News release from the George Guido campaign:
Ash Tree Replacement Project Should be a Model for Fiscal Responsibility
George Guido proposes an ordinance to replace Ash trees and frame future fiscal discussions
City Council At-Large candidate George Guido proposed an ordinance for the efficient removal and replacement of Ash trees and how this unique problem may provide a framework for future discussions on fiscal responsibility. He recalled observing the aggressive, latent discussions regarding budget cuts this year, which came too late, went unresearched and were used as political fodder. It is important for the next city council to find new ways to keep the budget flat, while taking an active approach in using tax payer dollars to meet the demands on the city’s budget. The unique circumstances surrounding the removal and replacement of Ash trees throughout Fort Wayne exemplifies the bottom-up analysis that should be used for approaching proper implementation of procedures in projects requiring city funds.
Guido stated, “With job creation and retention and economic development being priority for our tax payer dollars, we must ensure that we properly carry out essential projects like the removal and replacement of Ash trees with the funds already allocated; and these projects must be completed under budget.” Since the identification of the Emerald Ash borer, it is expected that Fort Wayne will lose over 12,000 Ash trees and be burdened with approximately a $1,000,000 expense for their replacement and the protection of existing trees. Citizens in neighborhoods like Lindenwood and Southwood Park know the real costs of such damages.

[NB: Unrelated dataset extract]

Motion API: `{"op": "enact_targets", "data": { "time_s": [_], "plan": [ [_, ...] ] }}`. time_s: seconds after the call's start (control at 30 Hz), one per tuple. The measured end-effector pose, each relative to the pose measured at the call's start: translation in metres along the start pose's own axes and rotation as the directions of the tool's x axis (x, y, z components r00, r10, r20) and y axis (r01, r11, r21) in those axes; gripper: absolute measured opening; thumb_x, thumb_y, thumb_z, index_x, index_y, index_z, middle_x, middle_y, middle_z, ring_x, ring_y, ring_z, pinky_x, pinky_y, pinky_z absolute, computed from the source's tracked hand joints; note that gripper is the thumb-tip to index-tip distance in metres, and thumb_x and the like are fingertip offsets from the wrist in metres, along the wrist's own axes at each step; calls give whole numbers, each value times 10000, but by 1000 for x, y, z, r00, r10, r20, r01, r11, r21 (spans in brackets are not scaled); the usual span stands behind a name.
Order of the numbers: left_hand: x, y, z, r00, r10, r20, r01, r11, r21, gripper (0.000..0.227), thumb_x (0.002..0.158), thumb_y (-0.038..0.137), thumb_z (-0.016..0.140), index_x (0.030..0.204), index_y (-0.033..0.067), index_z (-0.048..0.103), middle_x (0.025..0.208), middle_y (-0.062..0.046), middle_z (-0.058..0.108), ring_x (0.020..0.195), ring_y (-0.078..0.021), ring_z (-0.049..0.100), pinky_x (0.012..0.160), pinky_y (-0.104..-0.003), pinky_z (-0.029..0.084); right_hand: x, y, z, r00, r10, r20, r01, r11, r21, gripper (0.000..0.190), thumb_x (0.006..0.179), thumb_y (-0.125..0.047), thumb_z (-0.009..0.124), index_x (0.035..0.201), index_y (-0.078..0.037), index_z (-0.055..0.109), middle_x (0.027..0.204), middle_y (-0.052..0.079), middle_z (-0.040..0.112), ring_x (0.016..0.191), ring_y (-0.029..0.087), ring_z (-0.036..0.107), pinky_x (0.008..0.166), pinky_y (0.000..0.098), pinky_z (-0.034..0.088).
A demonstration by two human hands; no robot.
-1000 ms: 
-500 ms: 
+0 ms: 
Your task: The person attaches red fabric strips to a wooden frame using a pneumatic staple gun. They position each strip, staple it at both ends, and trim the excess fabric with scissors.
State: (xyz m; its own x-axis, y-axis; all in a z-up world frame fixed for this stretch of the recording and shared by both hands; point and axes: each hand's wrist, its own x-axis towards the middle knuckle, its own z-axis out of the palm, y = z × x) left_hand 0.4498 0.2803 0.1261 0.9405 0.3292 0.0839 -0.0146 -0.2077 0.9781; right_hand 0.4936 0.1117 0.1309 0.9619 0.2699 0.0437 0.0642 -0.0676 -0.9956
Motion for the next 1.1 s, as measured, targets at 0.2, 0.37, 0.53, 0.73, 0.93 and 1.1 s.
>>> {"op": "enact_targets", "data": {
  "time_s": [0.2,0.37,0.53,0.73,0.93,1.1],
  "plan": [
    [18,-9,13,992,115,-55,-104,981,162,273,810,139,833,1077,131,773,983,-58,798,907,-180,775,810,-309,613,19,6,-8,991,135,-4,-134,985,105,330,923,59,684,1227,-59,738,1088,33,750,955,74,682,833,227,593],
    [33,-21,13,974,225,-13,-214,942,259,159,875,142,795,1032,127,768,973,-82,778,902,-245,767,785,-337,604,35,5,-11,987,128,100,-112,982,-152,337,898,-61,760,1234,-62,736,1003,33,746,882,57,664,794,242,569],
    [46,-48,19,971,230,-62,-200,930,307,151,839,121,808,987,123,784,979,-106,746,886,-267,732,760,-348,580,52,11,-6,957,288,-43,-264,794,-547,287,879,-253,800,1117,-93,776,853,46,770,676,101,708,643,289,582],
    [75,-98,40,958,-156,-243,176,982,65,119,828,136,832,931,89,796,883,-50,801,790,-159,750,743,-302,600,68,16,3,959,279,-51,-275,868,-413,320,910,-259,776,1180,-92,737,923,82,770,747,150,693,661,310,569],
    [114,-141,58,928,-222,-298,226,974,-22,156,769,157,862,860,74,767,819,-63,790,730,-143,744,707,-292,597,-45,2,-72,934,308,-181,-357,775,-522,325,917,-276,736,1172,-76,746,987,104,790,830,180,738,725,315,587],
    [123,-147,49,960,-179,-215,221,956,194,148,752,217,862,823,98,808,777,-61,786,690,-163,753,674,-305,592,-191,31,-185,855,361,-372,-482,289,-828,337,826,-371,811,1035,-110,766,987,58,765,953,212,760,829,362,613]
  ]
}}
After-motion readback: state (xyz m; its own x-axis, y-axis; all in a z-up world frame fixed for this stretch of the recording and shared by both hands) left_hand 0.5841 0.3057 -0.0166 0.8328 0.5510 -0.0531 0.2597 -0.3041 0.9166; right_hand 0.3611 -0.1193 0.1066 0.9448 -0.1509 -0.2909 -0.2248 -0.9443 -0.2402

As he walks through neighborhoods like these, he is approached by citizens wondering when their trees will be removed and replaced; many offering to undertake the task at their expense.
Any private citizen willing to hire qualified experts to remove and replace these trees should be permitted to do so and the city council should offer an ordinance allowing for this intervention. This allows for timely removal and replacement of our tree canopy at no expense to city wide tax payers and limits the city’s overall costs. This sort of bottom-up approach should be discussed for any project where the city is required to expend resources. Guido went on to say that, “Every project can be approached with various initiatives, from the offering of city ordinances to the maintaining of proper project oversight procedures and every avenue should be considered.”
He further stated that as we replace trees, we need to be aware that these replacements can cause future damages and costs to the city. As one walks through our neighborhoods they will quickly observe how trees may cause significant damage to our streets and sidewalks. Such concrete repairs are costly and consume funds allocated to each district, but this can be avoided. These projects are important to citizens and it is city council’s responsibility to ensure that further expenses are avoided by properly implemented projects. He said, “This should be a priority with every city project; we cannot afford to further extend our budget unnecessarily.”
With budget cuts permeating city council discussions, it is a priority to find new ways to save tax payer dollars. It’s not through global cuts, but rather through the proper implementation of projects completed under budget. City Council must work with the city administration and departments to eliminate wasteful project spending. We cannot expect to cut a budget through line item elimination, rather to be good stewards of tax payer dollars, council must effectively work with each other and the administration on projects and avoid bi-partisanship.